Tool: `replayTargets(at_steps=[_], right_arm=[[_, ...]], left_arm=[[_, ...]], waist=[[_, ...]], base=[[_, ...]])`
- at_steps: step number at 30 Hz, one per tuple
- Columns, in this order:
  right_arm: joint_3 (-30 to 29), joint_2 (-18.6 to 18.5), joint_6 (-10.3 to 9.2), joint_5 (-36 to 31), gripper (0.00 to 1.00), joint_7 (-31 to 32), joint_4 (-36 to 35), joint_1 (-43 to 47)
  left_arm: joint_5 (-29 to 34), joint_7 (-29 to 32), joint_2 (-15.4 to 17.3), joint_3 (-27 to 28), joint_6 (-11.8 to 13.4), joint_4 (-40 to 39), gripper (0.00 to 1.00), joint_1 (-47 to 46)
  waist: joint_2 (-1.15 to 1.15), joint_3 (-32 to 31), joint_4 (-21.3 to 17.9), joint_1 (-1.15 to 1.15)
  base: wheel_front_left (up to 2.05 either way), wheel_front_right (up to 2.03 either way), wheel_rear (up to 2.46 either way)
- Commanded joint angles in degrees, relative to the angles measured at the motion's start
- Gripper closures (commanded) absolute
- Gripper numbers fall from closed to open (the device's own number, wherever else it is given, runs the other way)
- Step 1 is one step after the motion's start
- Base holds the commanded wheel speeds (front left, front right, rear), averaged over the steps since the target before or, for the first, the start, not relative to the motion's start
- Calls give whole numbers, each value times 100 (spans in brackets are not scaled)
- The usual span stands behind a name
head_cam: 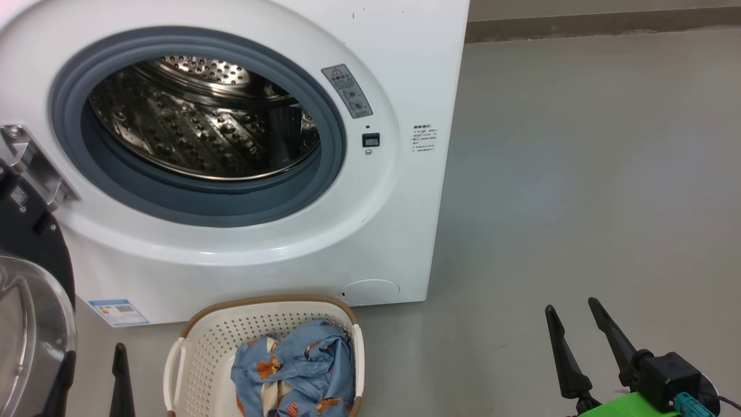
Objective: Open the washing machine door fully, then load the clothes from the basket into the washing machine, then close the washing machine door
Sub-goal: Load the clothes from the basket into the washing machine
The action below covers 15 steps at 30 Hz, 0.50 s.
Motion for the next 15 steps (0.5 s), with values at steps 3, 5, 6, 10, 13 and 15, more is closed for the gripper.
replayTargets(at_steps=[3, 5, 6, 10, 13, 15], right_arm=[[132, -41, 36, 48, 0, -28, -113, -101], [135, -41, 36, 61, 0, -28, -110, -88], [136, -41, 36, 66, 0, -28, -109, -83], [154, -41, 36, 99, 0, -28, -96, -83], [176, -41, 36, 122, 0, -28, -69, -108], [181, -41, 36, 132, 0, -28, -88, -134]], left_arm=[[-8, -31, 107, 181, -16, -139, 0, -74], [-21, -31, 119, 141, -16, -142, 0, -52], [-31, -31, 129, 118, -16, -139, 0, -43], [-97, -31, 168, 20, -16, -108, 0, -34], [-184, -31, 201, -47, -16, -59, 0, -53], [-273, -31, 218, -71, -16, 0, 0, -82]], waist=[[0, -21, 2, 0], [0, -18, 2, 0], [0, -11, 3, 0], [0, 74, -1, 0], [0, 202, -9, 0], [0, 315, -15, 0]], base=[[0, 0, 0], [0, 0, 0], [0, 0, 0], [0, 0, 0], [0, 0, 0], [0, 0, 0]])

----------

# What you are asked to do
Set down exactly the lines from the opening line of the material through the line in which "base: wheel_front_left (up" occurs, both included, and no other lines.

# Written answer
Tool: `replayTargets(at_steps=[_], right_arm=[[_, ...]], left_arm=[[_, ...]], waist=[[_, ...]], base=[[_, ...]])`
- at_steps: step number at 30 Hz, one per tuple
- Columns, in this order:
  right_arm: joint_3 (-30 to 29), joint_2 (-18.6 to 18.5), joint_6 (-10.3 to 9.2), joint_5 (-36 to 31), gripper (0.00 to 1.00), joint_7 (-31 to 32), joint_4 (-36 to 35), joint_1 (-43 to 47)
  left_arm: joint_5 (-29 to 34), joint_7 (-29 to 32), joint_2 (-15.4 to 17.3), joint_3 (-27 to 28), joint_6 (-11.8 to 13.4), joint_4 (-40 to 39), gripper (0.00 to 1.00), joint_1 (-47 to 46)
  waist: joint_2 (-1.15 to 1.15), joint_3 (-32 to 31), joint_4 (-21.3 to 17.9), joint_1 (-1.15 to 1.15)
  base: wheel_front_left (up to 2.05 either way), wheel_front_right (up to 2.03 either way), wheel_rear (up to 2.46 either way)

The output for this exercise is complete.